Es gebe viele gute Gründe gegen die Substitution von Biopharmazeutika, heißt es seitens der Verbände. Weil parenteral zu applizierende Arzneimittel in der Regel besonders sensiblen Patientengruppen mit chronischen und onkologischen Erkrankungen verordnet würden, müsse die Patientensicherheit grundsätzlich an erster Stelle stehen. Es gebe jedoch auch mit Blick auf eine stabile GKV-Finanzierung keinen Grund zum automatischen Austausch: »Der Biosimilar-Markt funktioniert, der Wettbewerb ist im vollen Gange«, heißt es in der Mitteilung weiter. »Nicht nur erreichen die meisten Nachahmerprodukte Verordnungsquoten von 70 bis gar über 90 Prozent. Mit 2021 gesetzlich verankerten Hinweisen zur wirtschaftlichen Verordnung von Biopharmazeutika für Ärztinnen und Ärzte ist bereits hinreichend dafür gesorgt, dass Biopharmazeutika wirtschaftlich verordnet und sicher angewendet werden«. 

Verbände fordern Streichung des Auftrages an den G-BA

Dennoch sei der G-BA im GKV-Finanzstabilisierungsgesetz (GKV-FinStG) beauftragt worden, zunächst Hinweise zur automatischen Substitution (auf Ebene der Apotheken) bei parenteralen Biopharmazeutika-Zubereitungen zur unmittelbaren ärztlichen Anwendung bis zum Sommer dieses Jahres zu erarbeiten. »Dabei wirkt bereits die Dynamik der Hilfstaxe kostendämpfend, denn seit dem 1. September 2022 müssen Biosimilar-Unternehmen den Krankenkassen für Biosimilars, die in parenteralen Zubereitungen verwendet werden, bis zu fast 68 Prozent Rabatt gewähren«, so die Verbände.
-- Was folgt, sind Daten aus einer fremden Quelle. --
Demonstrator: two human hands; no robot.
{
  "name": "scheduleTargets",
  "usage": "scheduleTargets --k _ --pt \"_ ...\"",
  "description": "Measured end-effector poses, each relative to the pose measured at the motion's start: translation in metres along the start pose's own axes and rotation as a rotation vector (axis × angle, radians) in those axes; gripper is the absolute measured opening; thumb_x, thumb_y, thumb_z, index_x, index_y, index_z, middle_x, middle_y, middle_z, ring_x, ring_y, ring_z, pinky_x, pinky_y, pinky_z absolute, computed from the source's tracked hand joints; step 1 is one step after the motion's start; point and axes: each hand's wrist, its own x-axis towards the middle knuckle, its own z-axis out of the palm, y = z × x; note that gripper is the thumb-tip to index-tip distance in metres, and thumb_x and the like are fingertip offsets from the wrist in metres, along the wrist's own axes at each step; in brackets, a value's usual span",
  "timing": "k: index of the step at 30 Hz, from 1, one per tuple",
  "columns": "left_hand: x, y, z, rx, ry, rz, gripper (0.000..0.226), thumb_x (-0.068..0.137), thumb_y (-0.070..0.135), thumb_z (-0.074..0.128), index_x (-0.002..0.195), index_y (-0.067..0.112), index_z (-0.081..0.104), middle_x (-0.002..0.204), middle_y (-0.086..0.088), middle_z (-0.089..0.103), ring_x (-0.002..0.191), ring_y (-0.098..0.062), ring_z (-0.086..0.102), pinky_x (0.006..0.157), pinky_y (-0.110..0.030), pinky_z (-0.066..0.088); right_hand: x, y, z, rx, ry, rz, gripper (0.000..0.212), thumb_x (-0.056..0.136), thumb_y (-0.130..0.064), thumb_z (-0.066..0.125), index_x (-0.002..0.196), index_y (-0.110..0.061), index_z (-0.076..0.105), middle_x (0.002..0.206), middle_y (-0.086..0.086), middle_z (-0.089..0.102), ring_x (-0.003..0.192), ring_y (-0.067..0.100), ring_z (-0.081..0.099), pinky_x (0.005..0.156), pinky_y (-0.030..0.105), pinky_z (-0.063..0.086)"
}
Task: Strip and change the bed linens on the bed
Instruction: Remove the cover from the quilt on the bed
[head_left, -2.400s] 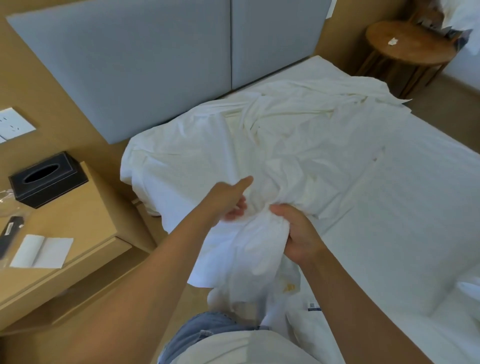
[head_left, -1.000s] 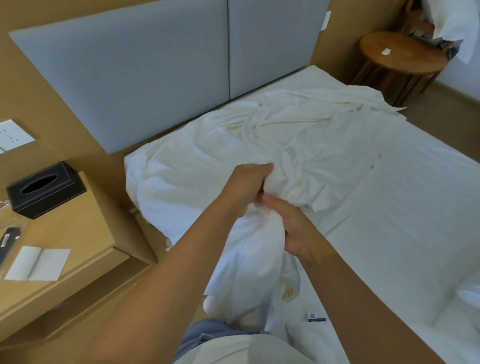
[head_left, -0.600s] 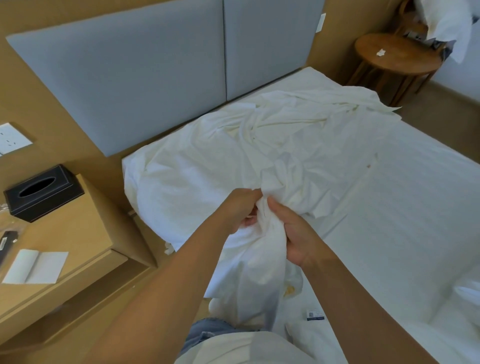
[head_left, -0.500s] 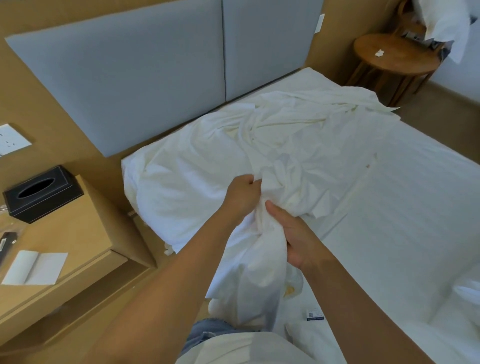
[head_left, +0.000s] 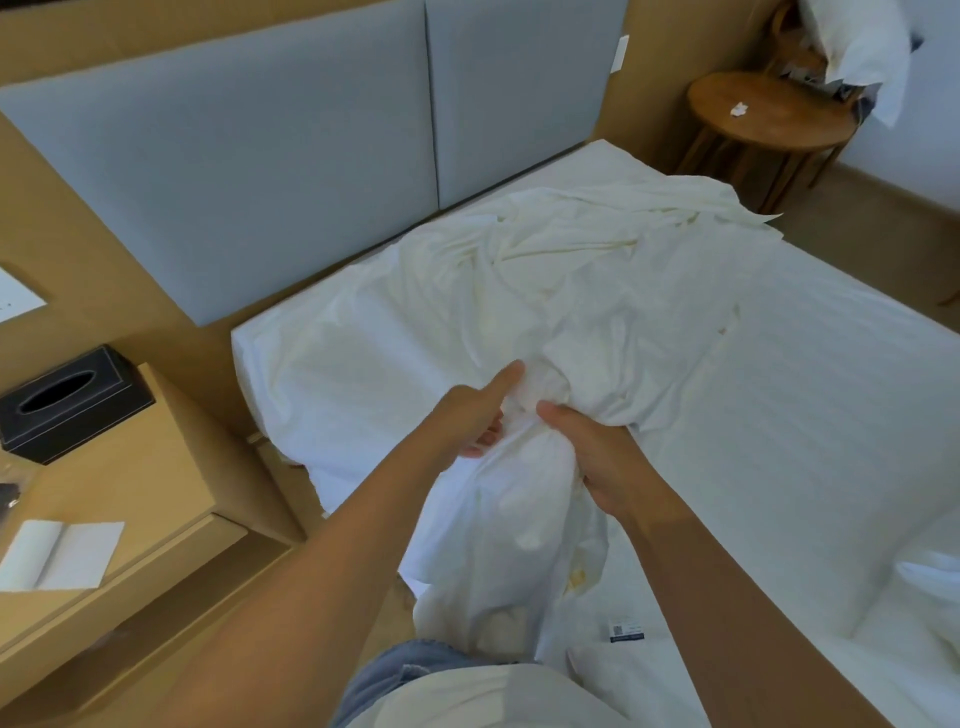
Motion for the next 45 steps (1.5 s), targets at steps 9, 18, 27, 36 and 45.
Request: scheduleTargets --k 9,18,27,36,45 --pt "0.0 0.034 0.005 -0.156 -0.018 0.335 0.029 0.09 0.007 0.056 0.063 0.017 0.052 0.044 0.013 0.052 0.043 -0.007 0.048 0.038 -0.011 0.034 -0.009 0.024 0.012 0.058 -0.15 0.18 0.041 0.071 -0.027 0.075 0.109 -0.015 0.067 0.102 0.004 0.073 0.095 0.019 0.069 0.078 0.031 0.056" --pt "0.006 0.015 -0.002 -0.088 -0.044 0.21 0.037 0.092 0.048 0.052 0.084 0.014 0.062 0.075 0.0 0.065 0.069 -0.015 0.058 0.061 -0.023 0.047 0.005 0.002 0.006 0.108 -0.144 0.151 0.024 0.074 -0.01 0.068 0.098 -0.011 0.07 0.101 0.012 0.072 0.093 0.024 0.069 0.082 0.036 0.055" --pt "0.004 -0.01 0.0 -0.093 -0.175 -0.147 0.025 0.09 0.028 0.059 0.072 0.011 0.054 0.067 -0.004 0.05 0.057 -0.014 0.042 0.054 -0.022 0.033 -0.002 0.014 0.018 -0.079 -0.191 0.147 0.022 0.089 -0.011 0.059 0.104 0.003 0.064 0.105 0.02 0.068 0.103 0.032 0.063 0.094 0.04 0.05" --pt "-0.029 0.049 0.02 -0.155 -0.281 0.367 0.027 0.093 0.013 0.058 0.066 0.015 0.052 0.046 0.01 0.045 0.042 -0.002 0.039 0.044 -0.013 0.034 -0.005 0.006 0.014 0.025 -0.24 0.237 0.031 0.066 -0.011 0.077 0.096 -0.008 0.071 0.089 0.01 0.072 0.079 0.018 0.07 0.063 0.029 0.054" --pt "-0.004 0.006 0.001 0.104 -0.029 -0.007 0.059 0.082 0.066 0.052 0.08 0.008 0.063 0.067 -0.003 0.061 0.058 -0.016 0.055 0.056 -0.023 0.044 -0.001 0.004 -0.001 -0.02 -0.026 0.092 0.039 0.074 -0.025 0.074 0.11 -0.016 0.066 0.106 0.005 0.071 0.098 0.019 0.067 0.083 0.031 0.052"
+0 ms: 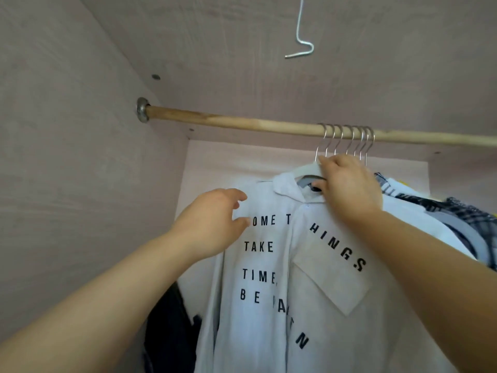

Daraus ergäben sich hochgerechnet Einsparungen von mehr als 500 Millionen Euro pro Jahr, die durch Biosimilars aufgrund dieser neuen Regelung allein im niedergelassenen Bereich erreicht würden. »Diese Instrumente heben umfassend das Einsparpotenzial der Biopharmazeutika«, heißt es weiter. 

Eine doppelte Steuerung durch eine automatische Substitution in der Apotheke, infolgederer die Krankenkassen mit einzelnen Herstellern exklusive Rabattverträge abschließen und so noch höhere Preisnachlässe erwirken können sollen, sei überflüssig und berge die »Gefahr eines ruinösen Wettbewerbs, der bereits bei Generika zur Abwanderung der Produktion und Lieferengpässen geführt hat«. Die Verbände fordern den Gesetzgeber auf, im Arzneimittel-Lieferengpassbekämpfungs- und Versorgungsverbesserungsgesetz (ALBVVG) eine Streichung des Auftrages an den G-BA vorzunehmen oder zumindest klarzustellen, »dass es nach diesem Schritt mit den Hinweisen für den Austausch von parenteralen Biopharmazeutika-Zubereitungen zur unmittelbaren ärztlichen Anwendung zu keinen weiteren Schritten in Richtung einer vollumfänglichen automatischen Substitution in der Apotheke kommt«.